▶ Exercise description: Return every line in the entries below where the word "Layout" shows up.

▶ Data for review:
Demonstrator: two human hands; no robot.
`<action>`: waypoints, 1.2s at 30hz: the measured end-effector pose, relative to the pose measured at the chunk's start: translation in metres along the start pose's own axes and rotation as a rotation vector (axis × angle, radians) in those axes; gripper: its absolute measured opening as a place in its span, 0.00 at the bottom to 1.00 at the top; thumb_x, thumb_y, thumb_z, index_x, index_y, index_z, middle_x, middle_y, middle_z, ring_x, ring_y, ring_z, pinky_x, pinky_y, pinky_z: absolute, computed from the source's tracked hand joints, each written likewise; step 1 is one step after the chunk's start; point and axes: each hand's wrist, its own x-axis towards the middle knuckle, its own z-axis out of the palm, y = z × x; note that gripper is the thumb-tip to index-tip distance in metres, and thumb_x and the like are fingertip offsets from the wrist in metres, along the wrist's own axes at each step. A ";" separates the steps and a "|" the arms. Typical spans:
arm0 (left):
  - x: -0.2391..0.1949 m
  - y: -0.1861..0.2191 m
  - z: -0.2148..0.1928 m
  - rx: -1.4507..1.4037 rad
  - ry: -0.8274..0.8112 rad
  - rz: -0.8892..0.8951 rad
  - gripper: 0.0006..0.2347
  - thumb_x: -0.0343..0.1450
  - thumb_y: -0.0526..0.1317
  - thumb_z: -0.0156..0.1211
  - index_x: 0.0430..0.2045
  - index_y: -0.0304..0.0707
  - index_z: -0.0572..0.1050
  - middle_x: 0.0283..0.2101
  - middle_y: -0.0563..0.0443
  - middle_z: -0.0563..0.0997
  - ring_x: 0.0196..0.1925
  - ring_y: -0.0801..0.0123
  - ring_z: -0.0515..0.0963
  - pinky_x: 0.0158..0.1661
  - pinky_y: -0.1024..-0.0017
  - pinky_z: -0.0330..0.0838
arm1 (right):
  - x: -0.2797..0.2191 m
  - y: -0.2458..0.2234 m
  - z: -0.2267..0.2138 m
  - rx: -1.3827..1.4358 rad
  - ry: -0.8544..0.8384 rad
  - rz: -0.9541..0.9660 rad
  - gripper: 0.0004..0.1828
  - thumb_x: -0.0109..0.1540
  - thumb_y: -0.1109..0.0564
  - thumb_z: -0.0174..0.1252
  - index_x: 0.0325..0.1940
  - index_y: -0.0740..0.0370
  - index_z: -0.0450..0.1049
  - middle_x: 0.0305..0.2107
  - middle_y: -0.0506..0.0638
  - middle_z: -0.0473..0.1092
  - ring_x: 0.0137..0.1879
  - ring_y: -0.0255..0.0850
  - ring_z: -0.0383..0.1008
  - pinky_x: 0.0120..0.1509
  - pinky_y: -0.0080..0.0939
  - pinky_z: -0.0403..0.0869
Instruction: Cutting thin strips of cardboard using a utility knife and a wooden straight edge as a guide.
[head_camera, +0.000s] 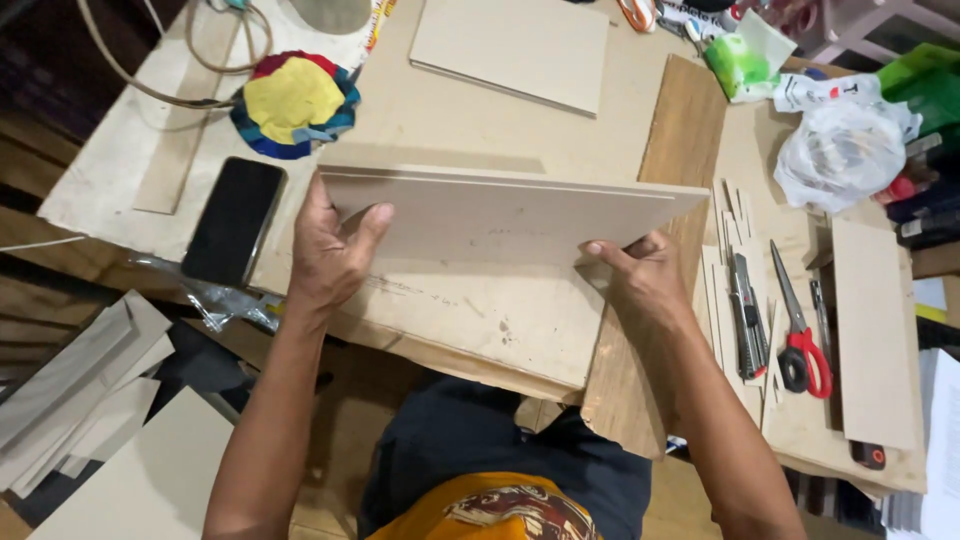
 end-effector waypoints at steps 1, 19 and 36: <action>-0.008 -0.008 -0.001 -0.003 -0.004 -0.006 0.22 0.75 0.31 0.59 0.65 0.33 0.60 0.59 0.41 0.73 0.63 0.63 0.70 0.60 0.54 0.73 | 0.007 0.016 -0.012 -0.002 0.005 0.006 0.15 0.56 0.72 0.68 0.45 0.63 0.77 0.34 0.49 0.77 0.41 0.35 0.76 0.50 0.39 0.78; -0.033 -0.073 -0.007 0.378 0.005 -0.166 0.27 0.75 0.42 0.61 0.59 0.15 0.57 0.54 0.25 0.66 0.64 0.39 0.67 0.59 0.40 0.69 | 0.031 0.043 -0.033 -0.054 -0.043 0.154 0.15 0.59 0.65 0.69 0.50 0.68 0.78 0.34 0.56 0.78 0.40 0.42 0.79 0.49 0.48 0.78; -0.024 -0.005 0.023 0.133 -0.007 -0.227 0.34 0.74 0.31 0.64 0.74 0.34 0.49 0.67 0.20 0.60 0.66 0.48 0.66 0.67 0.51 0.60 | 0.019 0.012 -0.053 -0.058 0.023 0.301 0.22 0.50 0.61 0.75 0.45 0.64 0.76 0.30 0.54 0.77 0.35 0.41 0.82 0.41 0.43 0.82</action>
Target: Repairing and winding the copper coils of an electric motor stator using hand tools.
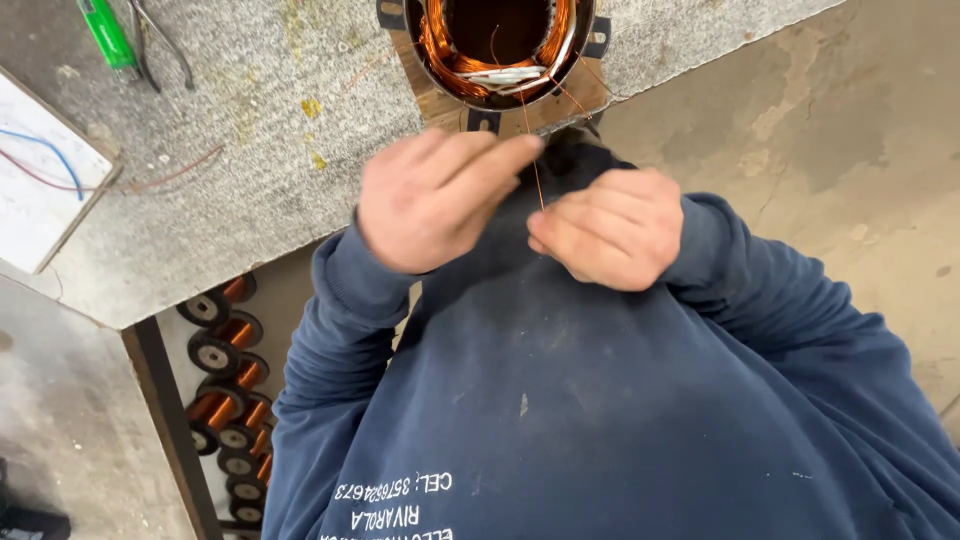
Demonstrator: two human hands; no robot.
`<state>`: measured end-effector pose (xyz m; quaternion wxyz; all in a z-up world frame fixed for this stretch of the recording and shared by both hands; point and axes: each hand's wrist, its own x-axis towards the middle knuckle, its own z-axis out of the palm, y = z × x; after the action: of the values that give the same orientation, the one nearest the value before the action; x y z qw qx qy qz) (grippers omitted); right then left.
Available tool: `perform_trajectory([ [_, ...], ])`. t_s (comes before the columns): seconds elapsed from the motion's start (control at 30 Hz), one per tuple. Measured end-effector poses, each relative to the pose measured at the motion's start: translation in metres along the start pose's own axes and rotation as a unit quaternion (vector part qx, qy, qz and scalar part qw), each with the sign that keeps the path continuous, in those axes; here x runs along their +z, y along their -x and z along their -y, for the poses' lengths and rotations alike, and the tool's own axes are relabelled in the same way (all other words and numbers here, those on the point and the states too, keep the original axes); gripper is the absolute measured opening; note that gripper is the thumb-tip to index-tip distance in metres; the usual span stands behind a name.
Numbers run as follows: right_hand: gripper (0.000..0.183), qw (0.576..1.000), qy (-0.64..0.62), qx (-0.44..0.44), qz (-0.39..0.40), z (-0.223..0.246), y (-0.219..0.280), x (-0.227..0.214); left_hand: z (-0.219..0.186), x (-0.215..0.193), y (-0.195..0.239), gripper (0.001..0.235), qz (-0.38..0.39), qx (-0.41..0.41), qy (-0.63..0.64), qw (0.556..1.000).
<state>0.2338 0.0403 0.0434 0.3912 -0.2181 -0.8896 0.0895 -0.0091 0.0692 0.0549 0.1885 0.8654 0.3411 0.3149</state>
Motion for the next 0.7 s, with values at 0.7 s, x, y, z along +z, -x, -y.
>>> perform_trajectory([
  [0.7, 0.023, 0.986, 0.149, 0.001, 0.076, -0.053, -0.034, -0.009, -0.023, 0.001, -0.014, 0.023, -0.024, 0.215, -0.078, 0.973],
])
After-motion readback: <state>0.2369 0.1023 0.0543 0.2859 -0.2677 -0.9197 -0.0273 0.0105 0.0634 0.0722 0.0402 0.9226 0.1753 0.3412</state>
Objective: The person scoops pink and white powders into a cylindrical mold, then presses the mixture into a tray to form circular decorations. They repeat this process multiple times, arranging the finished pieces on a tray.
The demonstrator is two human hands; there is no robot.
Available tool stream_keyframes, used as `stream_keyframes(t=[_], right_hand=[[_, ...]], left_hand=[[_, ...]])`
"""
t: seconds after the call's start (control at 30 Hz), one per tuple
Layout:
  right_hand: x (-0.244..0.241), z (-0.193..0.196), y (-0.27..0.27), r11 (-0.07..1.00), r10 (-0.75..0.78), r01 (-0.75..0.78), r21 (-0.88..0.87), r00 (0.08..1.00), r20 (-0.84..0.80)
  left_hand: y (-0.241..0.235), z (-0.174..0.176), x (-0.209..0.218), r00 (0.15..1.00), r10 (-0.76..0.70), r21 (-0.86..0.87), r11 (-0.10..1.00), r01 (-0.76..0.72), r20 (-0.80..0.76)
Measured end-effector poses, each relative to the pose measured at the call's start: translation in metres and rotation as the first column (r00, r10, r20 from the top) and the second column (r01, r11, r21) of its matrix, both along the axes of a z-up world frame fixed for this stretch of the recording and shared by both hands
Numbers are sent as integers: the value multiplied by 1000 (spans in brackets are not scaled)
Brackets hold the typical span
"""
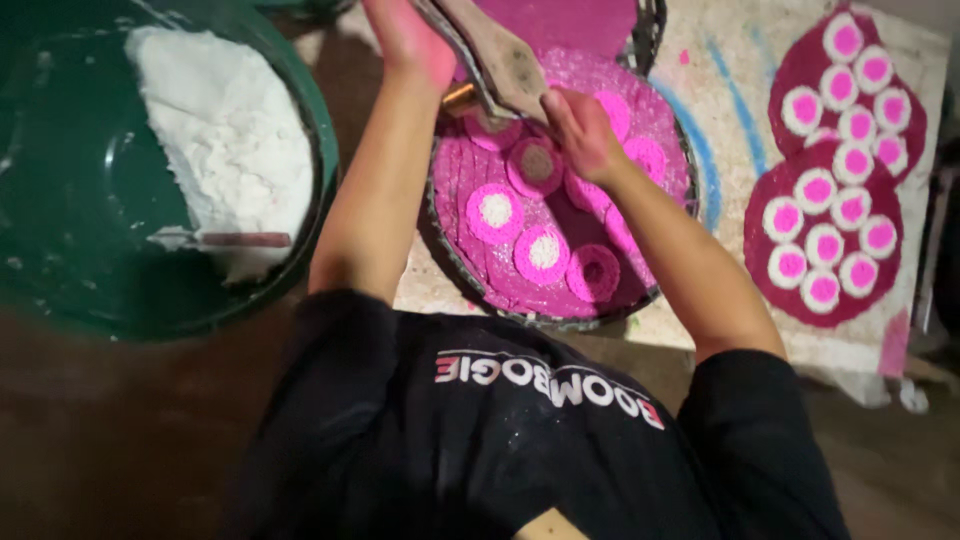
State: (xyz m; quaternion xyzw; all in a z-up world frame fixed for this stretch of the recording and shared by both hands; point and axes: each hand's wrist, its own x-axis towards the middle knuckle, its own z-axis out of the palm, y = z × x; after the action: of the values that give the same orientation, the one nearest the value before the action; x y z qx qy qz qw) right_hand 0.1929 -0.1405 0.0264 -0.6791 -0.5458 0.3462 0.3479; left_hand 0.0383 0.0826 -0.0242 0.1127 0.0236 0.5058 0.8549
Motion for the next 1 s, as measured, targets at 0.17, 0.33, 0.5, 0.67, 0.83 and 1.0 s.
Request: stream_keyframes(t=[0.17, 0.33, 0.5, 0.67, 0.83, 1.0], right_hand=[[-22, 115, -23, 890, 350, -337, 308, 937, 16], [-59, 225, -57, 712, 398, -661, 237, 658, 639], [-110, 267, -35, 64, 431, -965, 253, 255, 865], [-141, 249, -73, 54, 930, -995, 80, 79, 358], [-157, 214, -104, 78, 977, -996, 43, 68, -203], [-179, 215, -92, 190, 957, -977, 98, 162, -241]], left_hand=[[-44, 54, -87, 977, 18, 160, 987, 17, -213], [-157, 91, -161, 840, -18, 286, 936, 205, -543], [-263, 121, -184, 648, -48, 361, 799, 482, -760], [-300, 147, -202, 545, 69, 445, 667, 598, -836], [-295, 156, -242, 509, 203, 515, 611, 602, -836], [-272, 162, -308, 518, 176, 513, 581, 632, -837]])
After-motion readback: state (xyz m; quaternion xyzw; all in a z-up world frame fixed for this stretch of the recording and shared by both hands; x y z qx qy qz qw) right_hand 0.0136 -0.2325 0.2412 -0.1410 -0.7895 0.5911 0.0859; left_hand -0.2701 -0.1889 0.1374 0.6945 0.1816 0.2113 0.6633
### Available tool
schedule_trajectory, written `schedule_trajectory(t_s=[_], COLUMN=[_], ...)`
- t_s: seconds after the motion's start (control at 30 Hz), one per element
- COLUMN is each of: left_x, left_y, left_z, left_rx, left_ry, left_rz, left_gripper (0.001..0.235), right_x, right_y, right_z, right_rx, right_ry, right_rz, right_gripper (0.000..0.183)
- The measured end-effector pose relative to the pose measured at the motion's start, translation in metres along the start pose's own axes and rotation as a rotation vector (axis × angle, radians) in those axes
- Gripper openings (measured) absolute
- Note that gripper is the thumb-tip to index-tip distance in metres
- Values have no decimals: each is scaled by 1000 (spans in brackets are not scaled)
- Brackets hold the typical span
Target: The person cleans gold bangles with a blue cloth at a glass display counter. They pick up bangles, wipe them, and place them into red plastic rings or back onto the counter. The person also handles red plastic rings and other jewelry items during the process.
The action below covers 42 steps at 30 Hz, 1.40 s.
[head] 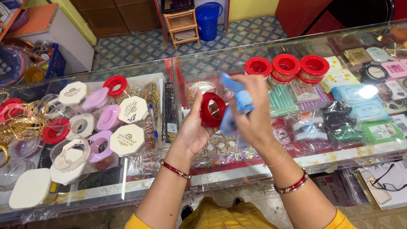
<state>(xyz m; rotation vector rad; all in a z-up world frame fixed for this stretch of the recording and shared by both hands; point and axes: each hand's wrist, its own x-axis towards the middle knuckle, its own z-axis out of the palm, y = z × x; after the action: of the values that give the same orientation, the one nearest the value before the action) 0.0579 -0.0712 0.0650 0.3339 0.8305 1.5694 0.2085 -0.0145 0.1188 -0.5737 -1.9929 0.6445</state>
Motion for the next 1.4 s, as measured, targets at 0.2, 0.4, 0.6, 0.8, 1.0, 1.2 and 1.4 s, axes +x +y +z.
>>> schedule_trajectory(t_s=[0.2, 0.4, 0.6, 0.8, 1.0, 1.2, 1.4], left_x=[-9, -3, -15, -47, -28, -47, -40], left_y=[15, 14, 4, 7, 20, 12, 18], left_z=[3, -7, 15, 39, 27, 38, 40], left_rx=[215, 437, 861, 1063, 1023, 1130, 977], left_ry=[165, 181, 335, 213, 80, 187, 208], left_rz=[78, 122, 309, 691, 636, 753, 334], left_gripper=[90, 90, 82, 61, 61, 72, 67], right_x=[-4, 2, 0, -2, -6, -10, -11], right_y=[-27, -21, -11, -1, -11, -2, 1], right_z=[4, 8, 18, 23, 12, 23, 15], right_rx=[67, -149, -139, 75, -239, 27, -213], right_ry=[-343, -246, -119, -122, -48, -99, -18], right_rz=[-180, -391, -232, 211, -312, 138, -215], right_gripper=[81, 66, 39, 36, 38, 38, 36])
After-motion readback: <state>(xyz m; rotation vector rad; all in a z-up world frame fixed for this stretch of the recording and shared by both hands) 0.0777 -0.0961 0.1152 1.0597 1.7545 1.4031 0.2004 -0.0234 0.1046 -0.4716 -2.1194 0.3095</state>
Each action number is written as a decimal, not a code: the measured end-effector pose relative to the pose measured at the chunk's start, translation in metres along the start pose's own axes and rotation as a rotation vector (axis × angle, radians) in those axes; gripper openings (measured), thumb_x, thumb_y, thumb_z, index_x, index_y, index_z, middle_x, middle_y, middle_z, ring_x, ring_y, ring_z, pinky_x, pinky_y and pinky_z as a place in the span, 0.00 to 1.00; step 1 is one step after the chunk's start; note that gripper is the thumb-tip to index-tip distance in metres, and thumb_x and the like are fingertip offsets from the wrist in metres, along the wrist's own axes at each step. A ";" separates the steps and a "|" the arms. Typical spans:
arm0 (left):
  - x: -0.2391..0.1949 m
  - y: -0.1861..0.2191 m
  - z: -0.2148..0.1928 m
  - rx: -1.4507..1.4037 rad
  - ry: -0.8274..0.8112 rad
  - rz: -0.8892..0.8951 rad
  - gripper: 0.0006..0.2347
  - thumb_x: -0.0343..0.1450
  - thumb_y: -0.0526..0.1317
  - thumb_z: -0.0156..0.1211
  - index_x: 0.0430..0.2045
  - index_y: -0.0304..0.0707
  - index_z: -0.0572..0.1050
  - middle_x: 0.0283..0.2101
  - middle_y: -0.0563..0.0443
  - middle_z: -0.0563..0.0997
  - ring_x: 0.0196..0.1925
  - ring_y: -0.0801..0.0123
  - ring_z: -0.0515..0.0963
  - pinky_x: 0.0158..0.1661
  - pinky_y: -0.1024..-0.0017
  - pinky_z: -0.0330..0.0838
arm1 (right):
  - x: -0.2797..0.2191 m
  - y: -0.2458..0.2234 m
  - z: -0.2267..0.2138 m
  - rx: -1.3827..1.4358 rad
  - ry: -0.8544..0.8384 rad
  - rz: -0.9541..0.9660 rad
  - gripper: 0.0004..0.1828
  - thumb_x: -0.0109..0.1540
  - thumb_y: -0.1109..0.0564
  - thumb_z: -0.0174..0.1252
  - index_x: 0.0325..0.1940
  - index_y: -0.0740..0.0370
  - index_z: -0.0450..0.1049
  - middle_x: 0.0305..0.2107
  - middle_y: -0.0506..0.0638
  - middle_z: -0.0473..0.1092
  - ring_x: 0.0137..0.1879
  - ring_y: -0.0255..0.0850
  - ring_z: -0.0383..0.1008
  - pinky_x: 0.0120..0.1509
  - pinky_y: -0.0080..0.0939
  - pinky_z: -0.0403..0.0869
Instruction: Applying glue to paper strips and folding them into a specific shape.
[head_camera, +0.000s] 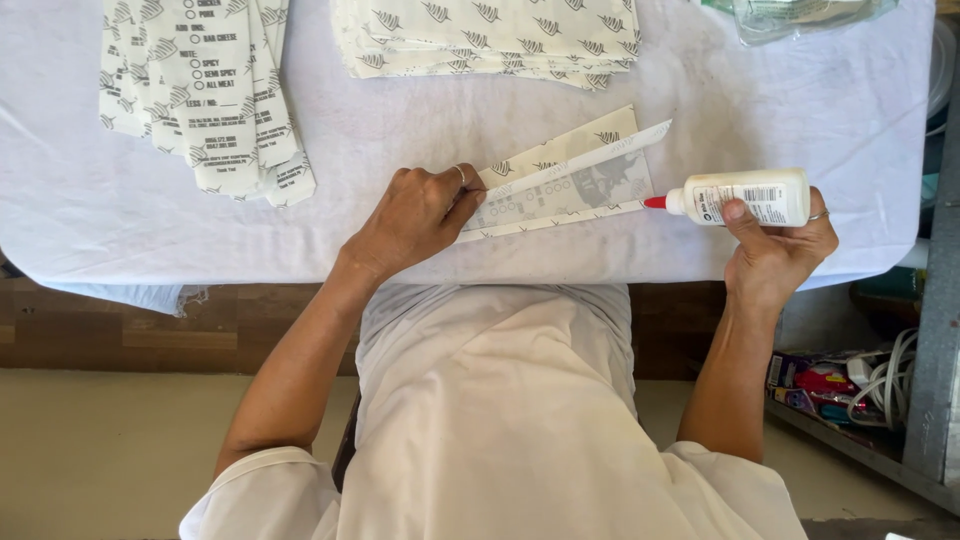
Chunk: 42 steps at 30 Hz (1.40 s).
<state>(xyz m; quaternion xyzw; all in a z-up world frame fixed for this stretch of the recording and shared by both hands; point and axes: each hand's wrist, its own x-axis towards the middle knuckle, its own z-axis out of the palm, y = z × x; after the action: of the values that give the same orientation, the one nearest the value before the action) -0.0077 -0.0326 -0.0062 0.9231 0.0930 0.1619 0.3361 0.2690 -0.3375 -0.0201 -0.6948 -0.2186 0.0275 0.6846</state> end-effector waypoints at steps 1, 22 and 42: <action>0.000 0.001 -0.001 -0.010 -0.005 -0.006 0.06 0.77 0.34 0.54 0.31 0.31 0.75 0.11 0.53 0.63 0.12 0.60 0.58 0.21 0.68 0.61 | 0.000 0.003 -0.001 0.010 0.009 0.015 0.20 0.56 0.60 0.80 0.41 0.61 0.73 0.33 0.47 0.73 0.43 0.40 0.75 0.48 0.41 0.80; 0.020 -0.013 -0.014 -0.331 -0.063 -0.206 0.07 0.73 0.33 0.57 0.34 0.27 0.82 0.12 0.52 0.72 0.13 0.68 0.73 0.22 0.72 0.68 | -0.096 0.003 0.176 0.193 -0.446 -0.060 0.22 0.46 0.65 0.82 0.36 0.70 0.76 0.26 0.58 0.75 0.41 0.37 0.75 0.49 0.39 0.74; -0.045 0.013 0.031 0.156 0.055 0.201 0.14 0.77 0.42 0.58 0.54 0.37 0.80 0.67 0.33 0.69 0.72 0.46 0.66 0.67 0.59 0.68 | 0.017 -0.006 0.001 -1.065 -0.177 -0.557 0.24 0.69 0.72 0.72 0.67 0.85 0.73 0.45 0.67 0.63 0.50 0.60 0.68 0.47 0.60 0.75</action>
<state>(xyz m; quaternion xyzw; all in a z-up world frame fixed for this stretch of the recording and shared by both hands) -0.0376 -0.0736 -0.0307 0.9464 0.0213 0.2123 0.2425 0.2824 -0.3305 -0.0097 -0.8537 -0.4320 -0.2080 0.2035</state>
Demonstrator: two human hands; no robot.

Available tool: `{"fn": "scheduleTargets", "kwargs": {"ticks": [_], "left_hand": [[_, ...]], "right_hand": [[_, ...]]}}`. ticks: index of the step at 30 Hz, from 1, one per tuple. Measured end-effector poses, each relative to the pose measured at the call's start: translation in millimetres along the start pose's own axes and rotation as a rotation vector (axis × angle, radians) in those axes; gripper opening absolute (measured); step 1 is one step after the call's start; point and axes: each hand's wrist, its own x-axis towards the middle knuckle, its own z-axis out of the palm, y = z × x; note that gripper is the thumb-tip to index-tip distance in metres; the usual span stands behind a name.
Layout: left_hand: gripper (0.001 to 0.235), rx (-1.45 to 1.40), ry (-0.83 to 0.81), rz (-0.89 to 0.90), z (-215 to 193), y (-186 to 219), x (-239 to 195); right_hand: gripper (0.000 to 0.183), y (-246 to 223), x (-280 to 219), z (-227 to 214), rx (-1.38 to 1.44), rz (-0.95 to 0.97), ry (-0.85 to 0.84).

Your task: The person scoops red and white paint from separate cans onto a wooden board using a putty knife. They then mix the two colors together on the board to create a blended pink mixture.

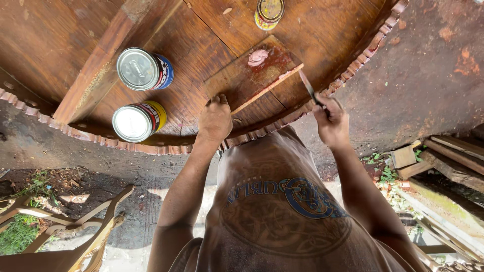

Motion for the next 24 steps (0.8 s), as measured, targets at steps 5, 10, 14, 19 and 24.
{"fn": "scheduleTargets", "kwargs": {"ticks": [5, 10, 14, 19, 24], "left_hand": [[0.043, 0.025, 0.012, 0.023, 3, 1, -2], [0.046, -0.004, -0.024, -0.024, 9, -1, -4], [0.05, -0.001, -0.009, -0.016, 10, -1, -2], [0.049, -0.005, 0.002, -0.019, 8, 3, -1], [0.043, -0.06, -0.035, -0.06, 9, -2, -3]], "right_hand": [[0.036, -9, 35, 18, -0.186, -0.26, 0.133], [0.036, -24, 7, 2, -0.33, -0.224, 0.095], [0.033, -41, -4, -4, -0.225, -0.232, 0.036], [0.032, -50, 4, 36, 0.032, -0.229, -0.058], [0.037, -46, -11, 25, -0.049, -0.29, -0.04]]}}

▶ Output for this task:
Layout:
Layout: left_hand: gripper (0.001 to 0.235), rx (-1.45 to 1.40), ry (-0.83 to 0.81), rz (-0.89 to 0.90), z (-215 to 193), y (-186 to 219), x (-239 to 195); right_hand: gripper (0.000 to 0.183), y (-246 to 223), x (-280 to 219), z (-227 to 214), rx (-1.38 to 1.44), rz (-0.95 to 0.97), ry (-0.85 to 0.84).

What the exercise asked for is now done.